* _Description of the task_: The required output is the full listing below, reproduced word for word.

=====

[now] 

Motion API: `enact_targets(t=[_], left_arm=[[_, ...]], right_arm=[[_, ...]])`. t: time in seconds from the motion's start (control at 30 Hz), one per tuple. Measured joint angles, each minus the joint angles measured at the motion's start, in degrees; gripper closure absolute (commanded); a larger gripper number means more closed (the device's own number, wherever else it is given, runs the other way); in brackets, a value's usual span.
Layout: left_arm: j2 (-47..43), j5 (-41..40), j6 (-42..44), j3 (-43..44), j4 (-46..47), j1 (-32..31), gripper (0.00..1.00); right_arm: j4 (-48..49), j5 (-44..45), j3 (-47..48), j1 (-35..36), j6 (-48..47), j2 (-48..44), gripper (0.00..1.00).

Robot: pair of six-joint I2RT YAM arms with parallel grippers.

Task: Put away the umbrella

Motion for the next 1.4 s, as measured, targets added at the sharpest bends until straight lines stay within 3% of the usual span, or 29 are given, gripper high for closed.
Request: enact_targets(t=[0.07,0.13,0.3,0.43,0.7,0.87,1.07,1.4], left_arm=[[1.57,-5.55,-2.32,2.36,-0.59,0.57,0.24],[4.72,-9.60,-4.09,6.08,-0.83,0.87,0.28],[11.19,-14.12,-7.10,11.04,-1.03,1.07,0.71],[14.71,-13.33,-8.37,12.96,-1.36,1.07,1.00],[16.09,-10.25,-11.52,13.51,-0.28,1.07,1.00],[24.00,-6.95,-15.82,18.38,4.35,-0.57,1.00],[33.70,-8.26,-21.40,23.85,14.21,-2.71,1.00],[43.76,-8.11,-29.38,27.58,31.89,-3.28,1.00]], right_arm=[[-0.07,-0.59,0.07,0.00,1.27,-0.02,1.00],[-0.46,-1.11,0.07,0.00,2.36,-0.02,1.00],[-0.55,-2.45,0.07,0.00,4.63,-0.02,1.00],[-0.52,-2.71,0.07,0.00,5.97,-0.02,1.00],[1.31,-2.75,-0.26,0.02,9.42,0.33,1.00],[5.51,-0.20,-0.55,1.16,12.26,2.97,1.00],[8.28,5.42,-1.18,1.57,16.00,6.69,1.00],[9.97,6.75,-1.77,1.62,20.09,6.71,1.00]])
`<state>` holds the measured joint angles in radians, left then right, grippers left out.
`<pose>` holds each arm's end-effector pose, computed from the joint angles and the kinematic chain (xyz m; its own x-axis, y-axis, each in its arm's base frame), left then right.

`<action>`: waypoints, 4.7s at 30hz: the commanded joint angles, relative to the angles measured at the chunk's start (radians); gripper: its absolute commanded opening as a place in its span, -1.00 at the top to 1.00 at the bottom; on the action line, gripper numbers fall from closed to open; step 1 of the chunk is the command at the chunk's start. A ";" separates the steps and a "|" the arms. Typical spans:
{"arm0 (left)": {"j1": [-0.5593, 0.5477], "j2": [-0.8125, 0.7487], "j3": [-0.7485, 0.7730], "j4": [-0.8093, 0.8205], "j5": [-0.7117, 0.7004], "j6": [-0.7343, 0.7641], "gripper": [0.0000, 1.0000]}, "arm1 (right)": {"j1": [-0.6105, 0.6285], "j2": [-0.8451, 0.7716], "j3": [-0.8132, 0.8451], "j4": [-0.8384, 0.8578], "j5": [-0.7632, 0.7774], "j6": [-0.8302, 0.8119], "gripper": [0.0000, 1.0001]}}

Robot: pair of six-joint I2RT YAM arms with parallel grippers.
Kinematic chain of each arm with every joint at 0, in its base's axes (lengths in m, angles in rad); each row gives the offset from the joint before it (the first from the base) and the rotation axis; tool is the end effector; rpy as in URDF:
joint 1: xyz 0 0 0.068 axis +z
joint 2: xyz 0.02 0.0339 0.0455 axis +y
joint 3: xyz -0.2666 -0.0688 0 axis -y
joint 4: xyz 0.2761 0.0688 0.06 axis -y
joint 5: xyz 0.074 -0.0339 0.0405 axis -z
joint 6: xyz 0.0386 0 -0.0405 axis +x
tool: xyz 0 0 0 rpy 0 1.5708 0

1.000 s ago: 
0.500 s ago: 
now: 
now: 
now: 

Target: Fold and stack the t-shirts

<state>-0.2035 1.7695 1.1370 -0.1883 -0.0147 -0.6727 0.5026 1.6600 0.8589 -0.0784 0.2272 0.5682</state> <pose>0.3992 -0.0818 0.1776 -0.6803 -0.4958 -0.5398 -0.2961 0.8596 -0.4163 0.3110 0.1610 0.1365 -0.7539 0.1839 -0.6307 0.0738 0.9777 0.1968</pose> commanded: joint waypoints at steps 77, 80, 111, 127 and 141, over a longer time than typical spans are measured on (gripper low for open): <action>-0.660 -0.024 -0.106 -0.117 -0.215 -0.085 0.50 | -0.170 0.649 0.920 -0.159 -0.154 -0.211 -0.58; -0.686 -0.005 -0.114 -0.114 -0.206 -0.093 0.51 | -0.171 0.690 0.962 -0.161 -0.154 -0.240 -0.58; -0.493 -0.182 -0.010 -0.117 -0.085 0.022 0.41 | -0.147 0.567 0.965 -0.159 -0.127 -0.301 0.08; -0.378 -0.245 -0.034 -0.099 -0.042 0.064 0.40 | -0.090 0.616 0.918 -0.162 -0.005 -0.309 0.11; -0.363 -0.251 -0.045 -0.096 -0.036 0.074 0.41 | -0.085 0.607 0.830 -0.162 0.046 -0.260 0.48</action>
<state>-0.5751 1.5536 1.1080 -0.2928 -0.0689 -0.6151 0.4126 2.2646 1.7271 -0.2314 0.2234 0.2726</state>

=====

* _Output of the task_:
[now] 

Motion API: `enact_targets(t=[_], left_arm=[[_, ...]], right_arm=[[_, ...]])`. t: time in seconds from the motion's start (control at 30 Hz), one per tuple. Measured joint angles, each minus the joint angles measured at the motion's start, in degrees; gripper closure absolute (commanded); a larger gripper number means more closed (the device's own number, wherever else it is given, runs the other way); in brackets, a value's usual span.
Layout: left_arm: j2 (-47..43), j5 (-41..40), j6 (-42..44), j3 (-43..44), j4 (-46..47), j1 (-32..31), gripper (0.00..1.00); right_arm: j4 (-48..49), j5 (-44..45), j3 (-47..48), j1 (-35..36), j6 (-48..47), j2 (-48..44), gripper (0.00..1.00).

Robot: pair of six-joint I2RT YAM arms with parallel grippers.

Task: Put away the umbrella

Motion for the next 1.4 s, as measured, targets added at the sharpest bends until straight lines stay within 3% of the usual span, or 29 are given, gripper high for closed.
Request: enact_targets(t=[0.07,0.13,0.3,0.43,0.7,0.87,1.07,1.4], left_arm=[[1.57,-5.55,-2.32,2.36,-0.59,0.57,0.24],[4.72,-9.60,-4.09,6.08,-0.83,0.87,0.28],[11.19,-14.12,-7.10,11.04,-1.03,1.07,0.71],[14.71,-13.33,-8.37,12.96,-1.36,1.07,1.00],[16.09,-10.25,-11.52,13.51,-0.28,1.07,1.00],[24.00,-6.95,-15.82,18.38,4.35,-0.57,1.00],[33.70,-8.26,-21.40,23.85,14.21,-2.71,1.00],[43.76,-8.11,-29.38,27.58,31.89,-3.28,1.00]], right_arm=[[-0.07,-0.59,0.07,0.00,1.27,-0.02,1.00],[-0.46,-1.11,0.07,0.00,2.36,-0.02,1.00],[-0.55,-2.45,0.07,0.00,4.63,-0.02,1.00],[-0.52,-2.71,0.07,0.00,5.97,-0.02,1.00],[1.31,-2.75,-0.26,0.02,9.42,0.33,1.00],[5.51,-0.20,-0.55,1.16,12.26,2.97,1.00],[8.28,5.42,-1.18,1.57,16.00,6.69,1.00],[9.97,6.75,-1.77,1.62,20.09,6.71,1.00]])
`<state>` holds the measured joint angles in radians, left then right, grippers left out.
`<pose>` holds each arm's end-effector pose, computed from the joint angles and the kinematic chain (xyz m; its own x-axis, y-axis, each in its arm's base frame), left then right.

`<action>`: waypoints, 4.7s at 30hz: the commanded joint angles, relative to the angles measured at the chunk's start (radians); gripper: its absolute commanded opening as a place in its span, -1.00 at the top to 1.00 at the bottom; on the action line, gripper numbers fall from closed to open; step 1 of the chunk is the command at the chunk's start. A ";" separates the steps and a "|" the arms. Typical spans:
{"arm0 (left)": {"j1": [-0.5593, 0.5477], "j2": [-0.8125, 0.7487], "j3": [-0.7485, 0.7730], "j4": [-0.8093, 0.8205], "j5": [-0.7117, 0.7004], "j6": [-0.7343, 0.7641], "gripper": [0.0000, 1.0000]}, "arm1 (right)": {"j1": [-0.6105, 0.6285], "j2": [-0.8451, 0.7716], "j3": [-0.8132, 0.8451], "j4": [-0.8384, 0.8578], "j5": [-0.7632, 0.7774], "j6": [-0.8302, 0.8119], "gripper": [0.0000, 1.0001]}}

Robot: pair of six-joint I2RT YAM arms with parallel grippers.
Kinematic chain of each arm with every joint at 0, in its base's axes (lengths in m, angles in rad); each row gives the offset from the joint before it (the first from the base) and the rotation axis; tool is the end effector; rpy as in URDF:
joint 1: xyz 0 0 0.068 axis +z
joint 2: xyz 0.02 0.0339 0.0455 axis +y
joint 3: xyz -0.2666 -0.0688 0 axis -y
joint 4: xyz 0.2761 0.0688 0.06 axis -y
joint 5: xyz 0.074 -0.0339 0.0405 axis -z
joint 6: xyz 0.0386 0 -0.0405 axis +x
tool: xyz 0 0 0 rpy 0 1.5708 0

1.000 s ago: 
0.500 s ago: 
now: 
now: 
now: 

Target: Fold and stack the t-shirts

<state>-0.2035 1.7695 1.1370 -0.1883 -0.0147 -0.6727 0.5026 1.6600 0.8589 -0.0784 0.2272 0.5682</state> <pose>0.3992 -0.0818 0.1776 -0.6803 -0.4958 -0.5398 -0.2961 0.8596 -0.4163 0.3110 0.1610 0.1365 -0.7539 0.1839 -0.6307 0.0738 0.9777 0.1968</pose> commanded: joint waypoints at steps 77, 80, 111, 127 and 141, over a longer time than typical spans are measured on (gripper low for open): <action>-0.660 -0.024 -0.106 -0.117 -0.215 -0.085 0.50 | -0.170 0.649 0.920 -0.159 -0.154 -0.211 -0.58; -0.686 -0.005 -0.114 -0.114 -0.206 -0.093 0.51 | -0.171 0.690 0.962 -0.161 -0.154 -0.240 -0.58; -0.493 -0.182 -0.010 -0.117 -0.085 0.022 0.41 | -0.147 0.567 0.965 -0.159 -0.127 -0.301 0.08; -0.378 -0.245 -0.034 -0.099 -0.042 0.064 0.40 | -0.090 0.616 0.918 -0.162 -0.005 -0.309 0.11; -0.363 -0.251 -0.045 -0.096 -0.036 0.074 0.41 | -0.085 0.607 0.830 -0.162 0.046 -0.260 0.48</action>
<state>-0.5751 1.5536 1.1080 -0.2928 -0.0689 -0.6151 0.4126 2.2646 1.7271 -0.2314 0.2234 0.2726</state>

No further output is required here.